Naso- and oropharyngeal dimensions in children with obstructive sleep apnea.

作者信息

Brodsky L, Adler E, Stanievich J F

机构信息

Department of Otolaryngology, State University of New York, Buffalo.

出版信息

Int J Pediatr Otorhinolaryngol. 1989 Feb;17(1):1-11. doi: 10.1016/0165-5876(89)90288-7.

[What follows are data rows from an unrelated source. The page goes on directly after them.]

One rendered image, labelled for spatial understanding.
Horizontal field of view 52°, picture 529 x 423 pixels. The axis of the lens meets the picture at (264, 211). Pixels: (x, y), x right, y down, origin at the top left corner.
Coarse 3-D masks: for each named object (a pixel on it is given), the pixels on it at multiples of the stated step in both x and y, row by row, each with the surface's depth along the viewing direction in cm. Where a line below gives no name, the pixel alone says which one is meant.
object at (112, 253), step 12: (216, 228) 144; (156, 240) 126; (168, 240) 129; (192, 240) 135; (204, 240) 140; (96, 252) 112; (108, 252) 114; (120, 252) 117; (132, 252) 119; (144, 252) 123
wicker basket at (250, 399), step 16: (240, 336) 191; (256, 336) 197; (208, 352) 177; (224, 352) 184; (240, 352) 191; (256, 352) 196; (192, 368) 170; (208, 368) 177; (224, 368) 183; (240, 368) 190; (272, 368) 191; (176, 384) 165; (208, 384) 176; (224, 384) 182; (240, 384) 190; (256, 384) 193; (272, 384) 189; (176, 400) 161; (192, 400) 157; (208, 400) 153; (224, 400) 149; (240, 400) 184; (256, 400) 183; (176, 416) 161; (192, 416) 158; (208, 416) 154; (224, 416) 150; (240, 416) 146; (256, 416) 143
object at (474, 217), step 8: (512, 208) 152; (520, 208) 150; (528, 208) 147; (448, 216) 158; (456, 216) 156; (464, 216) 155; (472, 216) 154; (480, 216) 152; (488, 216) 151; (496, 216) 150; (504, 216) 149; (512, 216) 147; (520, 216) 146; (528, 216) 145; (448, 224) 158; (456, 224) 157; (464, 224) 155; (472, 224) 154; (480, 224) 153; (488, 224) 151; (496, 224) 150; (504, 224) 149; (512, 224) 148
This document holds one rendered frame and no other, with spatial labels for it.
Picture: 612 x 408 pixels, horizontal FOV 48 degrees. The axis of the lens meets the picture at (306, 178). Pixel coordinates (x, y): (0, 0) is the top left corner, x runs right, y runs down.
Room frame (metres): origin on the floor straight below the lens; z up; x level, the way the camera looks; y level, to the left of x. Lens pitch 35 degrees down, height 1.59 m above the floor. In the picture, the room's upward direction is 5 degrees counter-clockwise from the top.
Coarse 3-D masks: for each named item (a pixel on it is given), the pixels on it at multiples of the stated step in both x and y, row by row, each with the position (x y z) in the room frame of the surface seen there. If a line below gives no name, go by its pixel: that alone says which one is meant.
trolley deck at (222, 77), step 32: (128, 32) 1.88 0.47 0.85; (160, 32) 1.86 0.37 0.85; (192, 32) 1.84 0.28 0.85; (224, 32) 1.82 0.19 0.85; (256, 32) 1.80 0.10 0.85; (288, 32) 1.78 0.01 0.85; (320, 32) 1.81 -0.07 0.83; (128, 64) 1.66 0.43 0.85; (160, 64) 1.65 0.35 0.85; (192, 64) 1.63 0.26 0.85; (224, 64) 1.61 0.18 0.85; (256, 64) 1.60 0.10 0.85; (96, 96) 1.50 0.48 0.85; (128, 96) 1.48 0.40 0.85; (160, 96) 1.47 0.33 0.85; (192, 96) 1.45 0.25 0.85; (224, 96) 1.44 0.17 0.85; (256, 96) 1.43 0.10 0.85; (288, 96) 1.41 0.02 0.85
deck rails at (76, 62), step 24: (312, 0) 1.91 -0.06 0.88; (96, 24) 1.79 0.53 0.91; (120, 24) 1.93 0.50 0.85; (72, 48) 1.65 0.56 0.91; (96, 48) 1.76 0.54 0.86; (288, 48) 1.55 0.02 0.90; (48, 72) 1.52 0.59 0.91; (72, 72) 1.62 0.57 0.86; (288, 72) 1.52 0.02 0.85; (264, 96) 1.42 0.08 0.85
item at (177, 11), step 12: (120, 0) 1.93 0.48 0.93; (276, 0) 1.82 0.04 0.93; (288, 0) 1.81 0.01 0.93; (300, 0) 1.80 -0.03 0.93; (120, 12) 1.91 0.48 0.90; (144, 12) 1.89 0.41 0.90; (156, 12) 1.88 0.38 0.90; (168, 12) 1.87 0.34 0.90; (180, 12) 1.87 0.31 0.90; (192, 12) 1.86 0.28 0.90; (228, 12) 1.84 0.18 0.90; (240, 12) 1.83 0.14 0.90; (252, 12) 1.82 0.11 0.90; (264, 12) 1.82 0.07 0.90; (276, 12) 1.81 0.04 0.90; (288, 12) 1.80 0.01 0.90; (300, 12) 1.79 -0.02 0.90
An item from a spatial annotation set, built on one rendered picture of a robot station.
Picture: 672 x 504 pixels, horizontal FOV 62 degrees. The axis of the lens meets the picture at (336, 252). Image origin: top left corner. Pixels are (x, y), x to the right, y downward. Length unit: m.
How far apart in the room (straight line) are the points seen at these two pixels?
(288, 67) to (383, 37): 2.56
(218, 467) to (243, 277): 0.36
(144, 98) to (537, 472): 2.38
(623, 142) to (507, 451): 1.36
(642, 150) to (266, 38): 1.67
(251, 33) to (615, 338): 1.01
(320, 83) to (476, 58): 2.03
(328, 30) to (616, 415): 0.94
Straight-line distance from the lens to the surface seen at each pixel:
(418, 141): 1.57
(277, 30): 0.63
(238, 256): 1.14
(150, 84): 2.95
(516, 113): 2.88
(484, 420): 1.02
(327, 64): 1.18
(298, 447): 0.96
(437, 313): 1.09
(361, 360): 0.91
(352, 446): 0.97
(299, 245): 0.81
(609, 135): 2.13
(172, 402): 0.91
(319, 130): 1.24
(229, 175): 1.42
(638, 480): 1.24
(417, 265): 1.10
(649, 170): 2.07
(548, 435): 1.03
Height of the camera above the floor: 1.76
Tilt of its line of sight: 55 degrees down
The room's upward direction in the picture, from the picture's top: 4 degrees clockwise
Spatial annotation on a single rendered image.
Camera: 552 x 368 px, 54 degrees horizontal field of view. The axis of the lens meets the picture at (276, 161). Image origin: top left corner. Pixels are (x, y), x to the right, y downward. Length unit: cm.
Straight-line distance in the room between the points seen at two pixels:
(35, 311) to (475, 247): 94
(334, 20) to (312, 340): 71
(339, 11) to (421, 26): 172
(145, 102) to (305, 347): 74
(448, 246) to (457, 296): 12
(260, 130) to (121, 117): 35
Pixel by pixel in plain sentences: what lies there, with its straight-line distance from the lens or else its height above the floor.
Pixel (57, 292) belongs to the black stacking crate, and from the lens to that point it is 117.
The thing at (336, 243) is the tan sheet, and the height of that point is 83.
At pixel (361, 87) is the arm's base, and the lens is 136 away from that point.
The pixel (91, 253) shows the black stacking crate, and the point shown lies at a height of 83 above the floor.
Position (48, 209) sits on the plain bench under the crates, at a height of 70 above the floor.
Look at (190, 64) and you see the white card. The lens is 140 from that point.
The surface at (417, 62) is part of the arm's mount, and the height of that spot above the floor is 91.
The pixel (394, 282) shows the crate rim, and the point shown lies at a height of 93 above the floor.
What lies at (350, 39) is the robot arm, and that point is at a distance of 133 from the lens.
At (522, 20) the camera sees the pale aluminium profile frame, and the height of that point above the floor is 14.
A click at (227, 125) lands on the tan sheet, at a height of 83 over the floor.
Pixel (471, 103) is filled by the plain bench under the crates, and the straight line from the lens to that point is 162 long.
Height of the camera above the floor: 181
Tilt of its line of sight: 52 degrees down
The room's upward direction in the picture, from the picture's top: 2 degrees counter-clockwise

DOI:10.1016/0165-5876(89)90288-7
PMID:2707973
Abstract

Sixty children (3-11 years) were evaluated to determine variations in naso- and oropharyngeal dimensions associated with tonsil and adenoid hypertrophy. The subjects were grouped according to tonsil size and a clinical history of chronic upper airway obstruction. Intraoperative measurements included oropharyngeal diameter, length of the hard and soft palates, width and arch of the hard palate, nasopharyngeal volume, as well as tonsil and adenoid weights and volumes. A significantly larger oropharyngeal diameter was found in children with small, non-obstructing tonsils (P less than 0.01). Children with large, non-obstructing tonsils had a similar oropharyngeal diameter to those children with large, obstructing tonsils. However, tonsil volume, not weight, was increased in the children with large obstructing tonsils as compared to those with large non-obstructing tonsils and small non-obstructing tonsils (P less than 0.04). A shorter soft palate was associated with larger, obstructing tonsils (P less than 0.004). The length of the hard palate was similar in all patients, however, a trend towards a higher arched palate was seen in patients with larger, obstructing tonsils. The distance from the soft palate to the posterior pharyngeal wall was greater in obstructed patients with adenotonsillar hypertrophy (P less than 0.003). In patients requiring adenoidectomy, the nasopharyngeal volume prior to adenoidectomy was significantly smaller in patients with obstructive symptoms (P less than 0.001). Postadenoidectomy, no significant difference was found in the nasopharynx volume amongst all subjects. These data indicate that subtle differences in oropharyngeal dimensions exist which along with increased lymphoid tissue volume, lead to the development of obstructive symptoms. Etiologic considerations are discussed.

摘要

对60名3至11岁儿童进行评估,以确定与扁桃体和腺样体肥大相关的鼻和口咽尺寸变化。根据扁桃体大小和慢性上呼吸道阻塞的临床病史对受试者进行分组。术中测量包括口咽直径、硬腭和软腭长度、硬腭宽度和弓度、鼻咽容积,以及扁桃体和腺样体的重量和体积。发现扁桃体小且无阻塞的儿童口咽直径明显更大(P小于0.01)。扁桃体大但无阻塞的儿童与扁桃体大且有阻塞的儿童口咽直径相似。然而,与扁桃体大但无阻塞和扁桃体小且无阻塞的儿童相比,扁桃体大且有阻塞的儿童扁桃体体积增加,而非重量增加(P小于0.04)。软腭较短与扁桃体大且有阻塞有关(P小于0.004)。所有患者硬腭长度相似,然而,扁桃体大且有阻塞的患者硬腭弓度有增高趋势。腺样体扁桃体肥大且有阻塞的患者软腭至咽后壁的距离更大(P小于0.003)。在需要腺样体切除术的患者中,有阻塞症状的患者术前鼻咽容积明显较小(P小于0.001)。腺样体切除术后,所有受试者的鼻咽容积无显著差异。这些数据表明,口咽尺寸存在细微差异,这些差异与淋巴组织体积增加一起导致阻塞症状的出现。本文讨论了病因学方面的考虑因素。